In 1973, Manitoba’s NDP Premier Ed Schreyer and Canada’s Prime Minister Pierre Elliott Trudeau signed a cost-sharing agreement (25%-75% respectively), which funded a basic annual income for everyone in Dauphin, Manitoba. For five years, poverty was completely eliminated in that community. In response to naysayers who thought the “Mincome” recipients would lose motivation to ever work again, “They didn’t” as commented on by still-surviving participants of that era. Furthermore, 2011 research conducted by Dr. Evelyn Forget on the innovative program found reduced hospitalization rates — mental health diagnoses, accidents, injuries — for those recipients.

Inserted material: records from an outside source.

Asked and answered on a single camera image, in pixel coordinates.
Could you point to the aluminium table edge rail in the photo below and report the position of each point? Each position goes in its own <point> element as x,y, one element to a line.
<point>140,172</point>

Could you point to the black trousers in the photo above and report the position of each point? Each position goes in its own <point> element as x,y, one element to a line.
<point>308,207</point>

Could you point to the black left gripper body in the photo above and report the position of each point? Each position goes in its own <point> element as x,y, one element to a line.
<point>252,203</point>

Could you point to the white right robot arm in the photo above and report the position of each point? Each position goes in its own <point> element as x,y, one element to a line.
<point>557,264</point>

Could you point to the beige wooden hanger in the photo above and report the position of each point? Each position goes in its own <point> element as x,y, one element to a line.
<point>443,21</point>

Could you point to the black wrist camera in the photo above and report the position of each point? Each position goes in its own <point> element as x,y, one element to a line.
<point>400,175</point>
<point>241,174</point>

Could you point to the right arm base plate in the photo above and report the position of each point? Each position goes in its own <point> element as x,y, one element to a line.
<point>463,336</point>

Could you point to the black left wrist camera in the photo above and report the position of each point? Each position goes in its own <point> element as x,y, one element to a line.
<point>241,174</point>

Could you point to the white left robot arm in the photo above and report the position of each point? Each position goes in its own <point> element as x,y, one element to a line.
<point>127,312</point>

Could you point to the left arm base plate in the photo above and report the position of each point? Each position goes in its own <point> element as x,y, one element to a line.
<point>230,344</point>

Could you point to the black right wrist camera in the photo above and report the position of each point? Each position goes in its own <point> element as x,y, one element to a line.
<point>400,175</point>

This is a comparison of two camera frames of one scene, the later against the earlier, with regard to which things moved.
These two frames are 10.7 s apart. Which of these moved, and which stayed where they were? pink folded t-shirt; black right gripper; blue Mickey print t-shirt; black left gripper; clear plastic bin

By giving a community’s poorest residents enough to lift their incomes
above the poverty line, there was a measurable impact on the health care
system. It’s this kind of logic that Forget hopes will propel the idea of basic
income forward, four decades later. Zi-Ann Lum, Huffington Post
Of course, the NDP and Liberals are not the only parties with a historical interest in a universal basic income. Progressive Conservative Robert Stanfield argued for a basic income for Canadians in 1969 as a means of consolidating security programs and reducing bureaucracy. In addition, former Conservative Senator Hugh Segal has long favoured such an initiative stating “it’s an abomination that we wouldn’t discuss it when we have close to 10 per cent of the [Canadian] population living beneath the poverty line.” Finally, the current Manitoba Green Party led by James Beddome promises to halve poverty rates by implementing a guaranteed annual income.
Given that every political party in the province and country considered a basic income for residents could solve the issue of poverty, one has to wonder what it would take for a revival. Maybe a radical vote in that direction?
What direction are your values leaning you toward?